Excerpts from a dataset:
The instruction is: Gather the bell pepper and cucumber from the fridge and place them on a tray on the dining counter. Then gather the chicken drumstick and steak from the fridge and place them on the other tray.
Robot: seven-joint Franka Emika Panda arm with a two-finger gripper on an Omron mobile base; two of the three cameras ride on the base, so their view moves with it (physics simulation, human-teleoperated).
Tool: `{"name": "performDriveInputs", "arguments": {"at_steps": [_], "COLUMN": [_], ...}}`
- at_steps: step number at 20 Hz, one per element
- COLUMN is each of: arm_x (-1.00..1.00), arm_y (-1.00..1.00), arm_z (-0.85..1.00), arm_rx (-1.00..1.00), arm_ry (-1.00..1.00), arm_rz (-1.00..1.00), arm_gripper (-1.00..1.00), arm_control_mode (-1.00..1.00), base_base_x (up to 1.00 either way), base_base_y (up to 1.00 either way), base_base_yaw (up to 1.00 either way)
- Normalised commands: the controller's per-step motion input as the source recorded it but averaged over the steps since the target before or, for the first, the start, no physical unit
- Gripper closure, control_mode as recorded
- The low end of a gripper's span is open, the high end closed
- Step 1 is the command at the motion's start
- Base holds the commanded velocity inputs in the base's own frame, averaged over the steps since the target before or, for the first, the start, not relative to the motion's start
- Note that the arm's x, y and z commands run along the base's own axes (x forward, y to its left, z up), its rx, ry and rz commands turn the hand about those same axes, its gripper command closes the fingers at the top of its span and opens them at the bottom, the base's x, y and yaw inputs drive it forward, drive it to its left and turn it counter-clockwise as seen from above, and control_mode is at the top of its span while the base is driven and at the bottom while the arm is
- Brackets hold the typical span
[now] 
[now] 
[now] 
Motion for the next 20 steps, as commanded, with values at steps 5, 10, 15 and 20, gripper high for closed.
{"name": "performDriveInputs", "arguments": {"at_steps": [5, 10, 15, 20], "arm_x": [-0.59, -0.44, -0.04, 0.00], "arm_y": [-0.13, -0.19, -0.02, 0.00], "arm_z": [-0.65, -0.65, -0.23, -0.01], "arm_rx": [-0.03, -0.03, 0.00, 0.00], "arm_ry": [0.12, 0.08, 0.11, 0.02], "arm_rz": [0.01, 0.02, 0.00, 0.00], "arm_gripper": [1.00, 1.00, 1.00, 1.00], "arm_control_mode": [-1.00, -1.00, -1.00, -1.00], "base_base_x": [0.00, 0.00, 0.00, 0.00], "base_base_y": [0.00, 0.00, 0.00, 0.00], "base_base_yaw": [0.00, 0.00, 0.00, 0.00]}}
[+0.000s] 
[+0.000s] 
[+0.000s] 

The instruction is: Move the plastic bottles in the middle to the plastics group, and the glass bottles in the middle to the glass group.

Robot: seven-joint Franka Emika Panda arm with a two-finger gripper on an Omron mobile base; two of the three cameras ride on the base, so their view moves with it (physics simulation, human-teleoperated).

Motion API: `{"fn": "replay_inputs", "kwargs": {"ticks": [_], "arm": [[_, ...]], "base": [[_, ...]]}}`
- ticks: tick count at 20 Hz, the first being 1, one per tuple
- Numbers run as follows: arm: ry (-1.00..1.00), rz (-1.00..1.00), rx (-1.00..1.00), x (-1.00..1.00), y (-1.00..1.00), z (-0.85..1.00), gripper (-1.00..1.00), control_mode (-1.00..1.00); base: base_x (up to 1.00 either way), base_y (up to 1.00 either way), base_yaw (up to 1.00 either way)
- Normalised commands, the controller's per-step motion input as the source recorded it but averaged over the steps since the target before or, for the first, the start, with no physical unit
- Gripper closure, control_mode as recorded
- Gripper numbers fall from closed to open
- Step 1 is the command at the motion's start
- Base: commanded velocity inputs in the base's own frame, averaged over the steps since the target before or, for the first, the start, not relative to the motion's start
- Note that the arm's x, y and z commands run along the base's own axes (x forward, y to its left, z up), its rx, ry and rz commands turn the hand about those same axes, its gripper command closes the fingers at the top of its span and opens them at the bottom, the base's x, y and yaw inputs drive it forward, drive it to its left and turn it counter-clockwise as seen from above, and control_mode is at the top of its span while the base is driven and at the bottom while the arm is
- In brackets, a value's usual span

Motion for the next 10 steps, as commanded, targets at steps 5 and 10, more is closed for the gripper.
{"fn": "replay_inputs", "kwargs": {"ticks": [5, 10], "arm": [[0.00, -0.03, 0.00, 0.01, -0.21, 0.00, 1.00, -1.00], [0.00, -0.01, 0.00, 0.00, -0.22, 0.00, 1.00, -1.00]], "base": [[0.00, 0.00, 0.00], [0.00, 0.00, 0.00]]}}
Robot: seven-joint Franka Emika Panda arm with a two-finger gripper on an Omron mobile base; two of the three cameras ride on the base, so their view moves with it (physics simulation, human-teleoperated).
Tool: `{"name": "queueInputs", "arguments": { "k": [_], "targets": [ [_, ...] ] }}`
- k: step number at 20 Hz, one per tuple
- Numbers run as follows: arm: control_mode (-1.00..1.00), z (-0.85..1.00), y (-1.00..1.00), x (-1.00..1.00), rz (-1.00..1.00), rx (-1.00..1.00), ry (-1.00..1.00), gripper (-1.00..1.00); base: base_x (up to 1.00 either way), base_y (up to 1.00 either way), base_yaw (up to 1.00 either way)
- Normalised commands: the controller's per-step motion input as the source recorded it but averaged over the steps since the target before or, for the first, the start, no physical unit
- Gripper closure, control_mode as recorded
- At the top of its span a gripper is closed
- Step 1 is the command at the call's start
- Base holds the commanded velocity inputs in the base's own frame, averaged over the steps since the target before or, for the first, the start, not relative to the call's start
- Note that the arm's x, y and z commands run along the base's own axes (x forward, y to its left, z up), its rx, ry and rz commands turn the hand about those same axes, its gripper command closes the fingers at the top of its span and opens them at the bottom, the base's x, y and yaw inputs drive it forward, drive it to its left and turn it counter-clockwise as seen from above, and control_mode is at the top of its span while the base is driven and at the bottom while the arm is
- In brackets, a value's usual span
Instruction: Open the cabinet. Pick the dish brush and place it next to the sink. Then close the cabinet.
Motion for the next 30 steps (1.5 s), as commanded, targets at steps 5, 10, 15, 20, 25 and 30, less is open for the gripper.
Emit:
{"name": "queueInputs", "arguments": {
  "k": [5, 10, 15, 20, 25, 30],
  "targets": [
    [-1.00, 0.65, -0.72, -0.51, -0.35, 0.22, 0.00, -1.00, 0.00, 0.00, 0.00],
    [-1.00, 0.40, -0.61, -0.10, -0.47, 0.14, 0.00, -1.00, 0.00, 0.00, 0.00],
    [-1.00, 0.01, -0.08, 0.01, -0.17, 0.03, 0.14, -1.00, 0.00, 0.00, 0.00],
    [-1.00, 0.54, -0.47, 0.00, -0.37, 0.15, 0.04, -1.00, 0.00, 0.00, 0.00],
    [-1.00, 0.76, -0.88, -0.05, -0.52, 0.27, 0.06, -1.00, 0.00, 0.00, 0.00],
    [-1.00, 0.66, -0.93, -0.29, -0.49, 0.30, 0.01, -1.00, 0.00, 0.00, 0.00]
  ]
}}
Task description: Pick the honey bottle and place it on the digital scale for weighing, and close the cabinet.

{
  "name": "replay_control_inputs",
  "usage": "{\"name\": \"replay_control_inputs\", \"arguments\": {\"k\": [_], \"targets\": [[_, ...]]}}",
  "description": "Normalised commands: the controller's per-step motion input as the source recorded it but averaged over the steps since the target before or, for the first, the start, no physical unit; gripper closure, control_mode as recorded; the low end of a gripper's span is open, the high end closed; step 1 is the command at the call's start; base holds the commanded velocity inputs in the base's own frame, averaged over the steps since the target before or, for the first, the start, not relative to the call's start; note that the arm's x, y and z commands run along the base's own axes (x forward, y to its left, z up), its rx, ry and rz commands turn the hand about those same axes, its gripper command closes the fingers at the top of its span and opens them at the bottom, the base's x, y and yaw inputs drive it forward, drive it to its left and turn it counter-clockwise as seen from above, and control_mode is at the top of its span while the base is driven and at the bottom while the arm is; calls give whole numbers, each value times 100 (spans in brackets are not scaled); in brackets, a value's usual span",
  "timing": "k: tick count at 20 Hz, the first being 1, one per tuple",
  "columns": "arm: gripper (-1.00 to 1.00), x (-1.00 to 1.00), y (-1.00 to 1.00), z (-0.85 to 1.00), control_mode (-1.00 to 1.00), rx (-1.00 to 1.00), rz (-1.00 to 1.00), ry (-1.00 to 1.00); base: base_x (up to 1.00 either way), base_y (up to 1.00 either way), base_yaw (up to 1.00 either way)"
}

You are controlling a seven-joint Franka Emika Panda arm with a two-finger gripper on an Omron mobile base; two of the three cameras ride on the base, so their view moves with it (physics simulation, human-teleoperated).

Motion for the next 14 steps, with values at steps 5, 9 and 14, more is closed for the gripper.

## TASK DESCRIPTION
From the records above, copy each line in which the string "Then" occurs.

## RESPONSE FOR THIS EXERCISE
The instruction is: Gather the bell pepper and cucumber from the fridge and place them on a tray on the dining counter. Then gather the chicken drumstick and steak from the fridge and place them on the other tray.
Instruction: Open the cabinet. Pick the dish brush and place it next to the sink. Then close the cabinet.

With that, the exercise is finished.